= 109th Regiment of Foot (1761) =

Infantry regiment of the British Army

The 109th Regiment of Foot was an infantry regiment of the British Army from 1761 to 1763.

==History==
The 109th Regiment (Battalion of London Volunteers) was raised in the counties of Hertfordshire and Middlesex, England with Major Commandant John Nairne as Commanding Officer Establishment from December 1761 was 280 men in four companies. The Regiment was stationed at Harrow, Middlesex, then Royston and Wisbech until being sent to Aylesbury in Buckinghamshire during March 1762. In 1762 'Pountenay's Independent Company' was added as a fifth company to the Regiment to be followed by the 'Independent Company of London Volunteers, although in the strictest sense this company never served with the 109th as it was used exclusively to guard French prisoners captured during the Seven Years' War, at a camp in Bristol.

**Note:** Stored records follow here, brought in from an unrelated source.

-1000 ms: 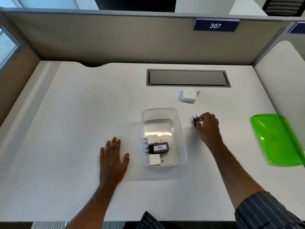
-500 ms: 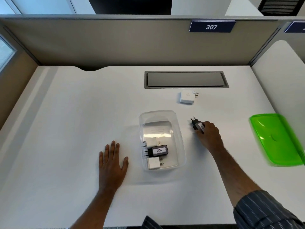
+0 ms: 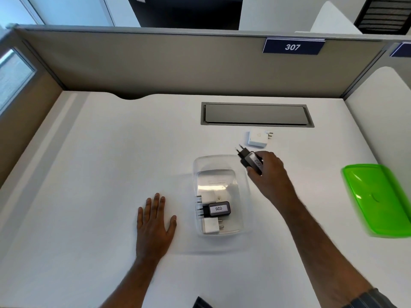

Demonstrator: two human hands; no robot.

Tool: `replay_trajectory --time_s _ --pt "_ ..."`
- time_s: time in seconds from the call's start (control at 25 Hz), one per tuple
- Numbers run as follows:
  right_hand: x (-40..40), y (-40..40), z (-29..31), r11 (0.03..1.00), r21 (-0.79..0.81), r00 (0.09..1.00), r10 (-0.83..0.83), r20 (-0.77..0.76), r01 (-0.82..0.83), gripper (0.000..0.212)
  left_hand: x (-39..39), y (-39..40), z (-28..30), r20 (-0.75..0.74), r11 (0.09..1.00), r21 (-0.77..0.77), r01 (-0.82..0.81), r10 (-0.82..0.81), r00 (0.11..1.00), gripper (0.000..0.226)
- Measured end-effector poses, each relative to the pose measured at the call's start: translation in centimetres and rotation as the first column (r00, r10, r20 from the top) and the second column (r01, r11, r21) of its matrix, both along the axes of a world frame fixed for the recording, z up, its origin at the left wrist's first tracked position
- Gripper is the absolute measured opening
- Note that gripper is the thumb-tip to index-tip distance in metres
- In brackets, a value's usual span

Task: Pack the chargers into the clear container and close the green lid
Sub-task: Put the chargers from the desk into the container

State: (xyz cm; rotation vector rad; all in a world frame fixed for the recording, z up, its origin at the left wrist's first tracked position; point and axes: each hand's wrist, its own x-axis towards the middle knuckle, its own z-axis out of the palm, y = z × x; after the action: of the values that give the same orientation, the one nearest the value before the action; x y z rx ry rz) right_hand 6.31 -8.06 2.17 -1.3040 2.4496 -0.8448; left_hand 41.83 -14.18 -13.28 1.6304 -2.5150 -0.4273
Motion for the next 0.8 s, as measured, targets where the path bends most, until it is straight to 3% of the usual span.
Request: replay_trajectory --time_s 0.16,0.4,0.52,0.8 --pt "3.2 -2.2 0.1 0.972 0.041 0.968 0.235 -0.088 -0.232 0.043 0.0 -0.1 0.0 0.005 1.0 -0.001 0.001 -0.001 1.0 0.074" --pt "5.6 -4.5 -2.8 0.85 0.337 0.864 0.476 -0.162 -0.406 0.035 -0.1 0.0 0.2 -0.004 1.0 0.001 0.003 -0.003 1.0 0.074" --pt "6.1 -4.9 -4.5 0.79 0.448 0.839 0.525 -0.141 -0.419 0.033 -0.1 0.0 0.3 0.0 1.0 0.001 -0.001 0.001 1.0 0.074" --pt "6.3 -5.7 -6.5 0.731 0.51 0.83 0.554 -0.059 -0.452 0.034 -0.1 -0.1 0.2 -0.003 1.0 0.007 -0.002 0.002 1.0 0.074"
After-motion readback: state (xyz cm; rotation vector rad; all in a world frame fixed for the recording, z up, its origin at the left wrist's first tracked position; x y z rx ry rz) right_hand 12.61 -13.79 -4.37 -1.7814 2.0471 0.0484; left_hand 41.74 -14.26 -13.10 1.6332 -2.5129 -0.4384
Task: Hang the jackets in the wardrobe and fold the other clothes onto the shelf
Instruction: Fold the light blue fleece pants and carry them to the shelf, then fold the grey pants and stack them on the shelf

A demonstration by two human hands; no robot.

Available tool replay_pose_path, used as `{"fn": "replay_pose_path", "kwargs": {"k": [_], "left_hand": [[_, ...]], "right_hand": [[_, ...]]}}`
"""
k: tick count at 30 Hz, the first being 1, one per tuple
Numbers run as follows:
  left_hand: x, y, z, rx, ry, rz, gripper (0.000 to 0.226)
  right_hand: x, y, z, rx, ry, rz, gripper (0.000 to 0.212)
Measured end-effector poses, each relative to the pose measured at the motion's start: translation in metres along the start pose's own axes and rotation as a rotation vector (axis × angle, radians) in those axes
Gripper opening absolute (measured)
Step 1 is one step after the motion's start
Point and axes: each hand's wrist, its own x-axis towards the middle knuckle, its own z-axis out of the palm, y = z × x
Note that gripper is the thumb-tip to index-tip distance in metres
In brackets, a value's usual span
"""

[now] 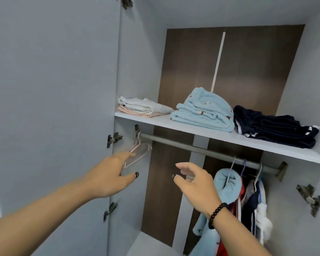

In May 1762 the 109th moved to Belleisle, recently captured from France, where it remained in garrison until the end of the War. Returning home to Bristol the 109th was stood down on 10 June 1763 and the Regiment Colours were presented by John Nairne, who was the son of the third Baron Nairne (Scotland), to the Duke of Atholl to be preserved at Blair Castle, Scotland.